Personal life
- Born: Teaneck, New Jersey, United States
- Spouse: Yocheved Goldberg
- Children: 6 daughters
- Notable work(s): Behind the Bima Living with Emunah
- Education: Yeshivat Kerem B'Yavneh Yeshiva University (B.A.)
- Occupation: Rabbi, author, lecturer, podcaster

Religious life
- Religion: Judaism
- Denomination: Orthodox Judaism

Jewish leader
- Position: Senior Rabbi
- Synagogue: Boca Raton Synagogue
- Began: 2005
- Other: Vice President of the Rabbinical Council of America Co-Chair of the Orthodox Rabbinical Board's Va'ad Ha'Kashrus
- Semikhah: Rabbi Isaac Elchanan Theological Seminary

= Efrem Goldberg =

Rabbi Efrem Goldberg is an American Orthodox rabbi, writer, lecturer, and podcaster. He serves as the senior rabbi of Boca Raton Synagogue in Boca Raton, Florida, one of the largest Orthodox congregations in the United States. Goldberg is co-host of the prominent podcast Behind the Bima, alongside Rabbi Philip Moskowitz. He has also served in national rabbinic leadership roles, including as vice president of the Rabbinical Council of America.

==Early life and education==
Goldberg grew up in Teaneck, New Jersey. He studied for two years at Yeshivat Kerem B'Yavneh in Israel, earned a B.A. in psychology from Yeshiva University, and received rabbinic ordination from the Rabbi Isaac Elchanan Theological Seminary. In 2008, he completed the Advanced Executive Program at the Kellogg School of Management at Northwestern University.

==Rabbinic career==
Goldberg came to Boca Raton in 1999 as a member of the Boca Raton Community Kollel, where he founded the BRS Lome Explanatory Service and started learning and outreach programs. He became assistant rabbi of Boca Raton Synagogue in 2001, associate rabbi in 2003, and senior rabbi in 2005.

During Goldberg's tenure as senior rabbi, Boca Raton Synagogue grew from about 400 families in 2005 to about 1,000 families by 2025, according to the Jewish News Syndicate. In 2025, JNS reported that the congregation was planning a $20 million expansion of its synagogue campus.

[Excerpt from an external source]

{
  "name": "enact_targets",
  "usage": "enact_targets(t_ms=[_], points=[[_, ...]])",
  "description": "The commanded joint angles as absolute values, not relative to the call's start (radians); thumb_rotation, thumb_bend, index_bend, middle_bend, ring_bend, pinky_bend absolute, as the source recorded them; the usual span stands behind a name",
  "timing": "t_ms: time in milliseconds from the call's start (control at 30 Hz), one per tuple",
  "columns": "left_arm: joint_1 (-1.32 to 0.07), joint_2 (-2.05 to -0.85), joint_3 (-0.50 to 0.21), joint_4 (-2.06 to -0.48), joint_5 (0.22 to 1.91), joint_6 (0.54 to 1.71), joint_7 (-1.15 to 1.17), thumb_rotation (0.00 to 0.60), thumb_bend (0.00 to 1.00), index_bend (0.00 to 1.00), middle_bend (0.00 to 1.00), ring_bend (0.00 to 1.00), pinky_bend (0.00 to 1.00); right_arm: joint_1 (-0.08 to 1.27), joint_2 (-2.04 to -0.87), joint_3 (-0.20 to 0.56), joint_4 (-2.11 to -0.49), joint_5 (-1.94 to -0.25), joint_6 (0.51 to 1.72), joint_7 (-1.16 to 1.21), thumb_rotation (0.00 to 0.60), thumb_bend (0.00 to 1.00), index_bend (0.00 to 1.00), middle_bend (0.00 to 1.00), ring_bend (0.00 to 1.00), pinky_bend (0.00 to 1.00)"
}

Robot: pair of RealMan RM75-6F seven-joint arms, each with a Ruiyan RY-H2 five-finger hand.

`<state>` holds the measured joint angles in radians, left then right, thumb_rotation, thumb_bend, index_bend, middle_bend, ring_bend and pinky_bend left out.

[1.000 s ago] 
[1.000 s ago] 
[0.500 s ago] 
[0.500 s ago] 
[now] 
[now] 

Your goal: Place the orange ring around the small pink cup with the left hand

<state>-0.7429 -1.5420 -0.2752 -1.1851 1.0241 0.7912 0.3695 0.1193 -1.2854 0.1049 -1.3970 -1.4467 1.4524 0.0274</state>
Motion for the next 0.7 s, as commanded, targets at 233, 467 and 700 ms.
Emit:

Goldberg has held several communal and rabbinic positions in South Florida. The Orthodox Union describes him as co-chair of the Orthodox Rabbinical Board's Va'ad Ha'Kashrus, director of the Rabbinical Council of America's South Florida Regional Beis Din for Conversion, and posek of the Boca Raton Mikvah. He has also served on the boards of Jewish communal and educational organizations, including the Jewish Federation of South Palm Beach County, Hillel Day School, Torah Academy of Boca Raton, and Friends of the Israel Defense Forces. Goldberg has served as vice president of the Rabbinical Council of America, chairman of the Orthodox Union Legacy Group, and a member of the AIPAC National Council.

In 2010, Goldberg was recognized as one of South Florida's Most Influential Jewish Leaders. On April 5, 2011, he delivered the opening prayer as guest chaplain of the United States House of Representatives.

==Media and writing==
Goldberg launched Behind the Bima in 2020. The podcast features Goldberg with Rabbis Philip Moskowitz and Josh Broide of Boca Raton Synagogue in unscripted discussions about contemporary Jewish issues, synagogue leadership, and communal life, often with outside guests. Guests listed on the podcast's website have included Nissim Black, Judge Ruchie Freier, Avraham Fried, Rabbi Yitzchak Dovid Grossman, Robert Kraft, Mariano Rivera, Sheryl Sandberg, and Ben Shapiro.

Goldberg also hosts the podcast Living with Emunah, which is updated weekly.

Goldberg has written essays for the Orthodox Union and Aish.com.

==Personal life==
Goldberg is married to Yocheved Goldberg. They have six daughters.